Scientists have just found humans to solve good problems while dreaming

Karen Konkoly was asleep at Shangri-La, a music festival in Minnesota. She had a beautiful dream until the sound of her boyfriend’s snoring filled their tent. But she did not wake up. Instead, when the snoring went into her sleep, Konkoly realized she was dreaming. As she recognized that all the dream around her was a deception, the sights of the dream began to spread. She jokingly describes the feeling, “Snoring was the next level of truth. All I could see was “more real” than the dream. ”

It is called a ragged dream: the dream becomes a realization that she is dreaming without waking up. Konkoly was very interesting. “Our minds and what we focus on to create things,” she says. “I wanted to find out how and why new information is coming in from countries that are in the dark. ”Receiving information from the waking world while dreaming is just like the kind of situation Konkoly, Ph.D. student at Northwestern, to understand.

Now, Konkoly is the first author of a new study in Conventional biology, in which researchers from four different countries found a way to talk to people who are sleeping and dreaming in real time. Not only did the researchers get people to answer their questions while dreaming, they also had people solve mathematical problems correctly. The results were so interesting, the study is the subject of a documentary by PBS’s Nova.

Scientists have never been able to interpret dreams

Dreams can be miraculous, strange or scary. Some dreams are so vivid that the experience helps us understand why our ancestors believed that they were prophetic messages from the gods. And while we know more than we did about dreaming, scientists have not yet figured out exactly what dreaming is or why they are.

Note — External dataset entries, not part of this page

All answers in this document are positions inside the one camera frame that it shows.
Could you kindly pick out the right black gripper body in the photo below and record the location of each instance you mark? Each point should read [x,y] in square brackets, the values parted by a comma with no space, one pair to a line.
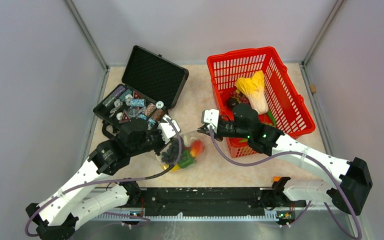
[228,128]

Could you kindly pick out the black grape bunch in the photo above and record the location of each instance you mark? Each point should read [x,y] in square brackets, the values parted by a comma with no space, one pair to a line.
[170,153]

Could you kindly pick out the orange handled tool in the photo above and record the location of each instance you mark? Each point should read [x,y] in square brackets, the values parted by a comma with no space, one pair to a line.
[277,178]

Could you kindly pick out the clear zip top bag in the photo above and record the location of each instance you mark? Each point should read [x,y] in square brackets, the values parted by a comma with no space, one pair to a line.
[186,139]

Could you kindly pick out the napa cabbage toy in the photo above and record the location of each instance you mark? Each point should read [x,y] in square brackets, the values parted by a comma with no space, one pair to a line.
[254,89]

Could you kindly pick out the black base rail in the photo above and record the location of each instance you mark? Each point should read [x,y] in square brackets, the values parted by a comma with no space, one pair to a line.
[208,202]

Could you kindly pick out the red plastic basket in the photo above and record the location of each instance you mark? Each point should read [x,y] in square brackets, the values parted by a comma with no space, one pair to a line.
[286,105]

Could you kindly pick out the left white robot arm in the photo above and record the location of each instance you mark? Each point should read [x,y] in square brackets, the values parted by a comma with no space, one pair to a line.
[91,190]

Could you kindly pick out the dark plum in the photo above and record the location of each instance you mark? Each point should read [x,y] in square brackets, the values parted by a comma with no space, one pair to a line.
[231,103]

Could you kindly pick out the purple grape bunch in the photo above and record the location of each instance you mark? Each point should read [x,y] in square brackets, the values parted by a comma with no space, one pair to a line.
[239,96]

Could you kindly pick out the yellow lemon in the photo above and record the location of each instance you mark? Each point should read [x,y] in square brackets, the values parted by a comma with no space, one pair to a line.
[169,168]

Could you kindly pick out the red tomato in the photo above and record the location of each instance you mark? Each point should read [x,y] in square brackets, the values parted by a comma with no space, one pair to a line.
[197,147]

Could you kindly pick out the green bell pepper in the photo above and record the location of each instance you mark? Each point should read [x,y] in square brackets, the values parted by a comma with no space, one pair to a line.
[186,159]

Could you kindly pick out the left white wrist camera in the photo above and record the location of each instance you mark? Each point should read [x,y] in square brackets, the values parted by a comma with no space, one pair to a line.
[168,128]

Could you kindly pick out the black poker chip case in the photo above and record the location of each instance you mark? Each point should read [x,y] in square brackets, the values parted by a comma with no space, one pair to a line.
[150,86]

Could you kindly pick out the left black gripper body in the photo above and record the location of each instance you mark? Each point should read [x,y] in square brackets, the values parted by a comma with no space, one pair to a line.
[153,140]

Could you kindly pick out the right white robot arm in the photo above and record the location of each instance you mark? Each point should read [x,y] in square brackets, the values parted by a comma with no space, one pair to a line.
[344,183]

Dreamers experience one truth while the waking world experiences another, raising questions about the nature of human consciousness itself. But dreams have been very difficult to study. One reason for this is that as soon as we wake up, our dreams start to fade. That means a lack of research based on our memory of our dreams.

“Dreams take us to a different reality, a false world that feels as real as any awakening experience,” Konkoly and her co-authors write. But what if scientists could communicate with a dream in real time?

“Our experimental goal is similar to finding a way to talk to an astronaut who is on another world, but in this case, the world is designed entirely based on memories stored in the brain. , “the researchers write.

The researchers invoke two-way communication during dreams ’interactive dream. ‘Now that they have shown that it can happen, they hope to learn more about people’s dreams as they happen.

Interactive dream

Most people need to wake up to answer questions properly. But most people are also not conscious when they are dreaming. The researchers felt that lucid dreaming provided a unique opportunity. Perhaps their ability to be conscious while dreaming could allow them to interact.

The team recruited a group of active ragsmakers for the study. But they also hired beginners and then trained them to dream rags. In addition, one participant suffered from narcolepsy, “a brain disorder characterized by excessive daytime sleepiness, short REM periods, and frequent vivid dreaming. ”

Four independent laboratories in France, Germany, the Netherlands and the USA collaborated on a study, each using their own methods. But the four laboratories found evidence of two-way communication through naps during the day or through sleep during the night in the three groups of participants.

“We put the results together because we felt that the combination of results from four laboratories using different approaches certainly testifies to the reality of this phenomenon of two-way communication,” he said. Konkoly. “In this way, we see that different methods can be used to communicate. “

During the various trials, the participants were examined with polysomnograms to confirm that they were in REM sleep. REM stands for fast eye movement sleep, which is when lucid dreaming can occur.

Study participants were taught to tell researchers when they entered a ragged dream with a series of quick eye movements next to it. Once they had done so, the researchers used beeps or lights to communicate with them.

In this discovery from Konkoly ‘s lab, the sleeper indicates that they are awake with eye periods and then solves a mathematical problem correctly.

Now that the team has shown that two-way communication during dreams is a reality, we may finally have a chance to understand what a dream is. The researchers are working to expand and refresh two-way communication with sleepers to make more complex conversations possible one day.

Sleep on it

It is common practice to tell someone with a big forward decision to ‘sleep on.’ But we’re not just saying that because it takes people time. We say it because so many of us have come to us with an answer or a solution in a dream. The researchers hope their methods could help people use their dreams to solve problems.

While we wait for them to find out, the grad students in the US lab (at Northwestern) have given us a new activity to try at home. They developed a smartphone app that teaches people to achieve logging through their dreams. The lucid app, available for Android phones, can be downloaded from the Google Play store.

Covid-19 still keeps us at home. With anything nearly as binge-worthy as the Tiger King to watch, training our roommates and lovers to do math while they sleep is perhaps the next big thing.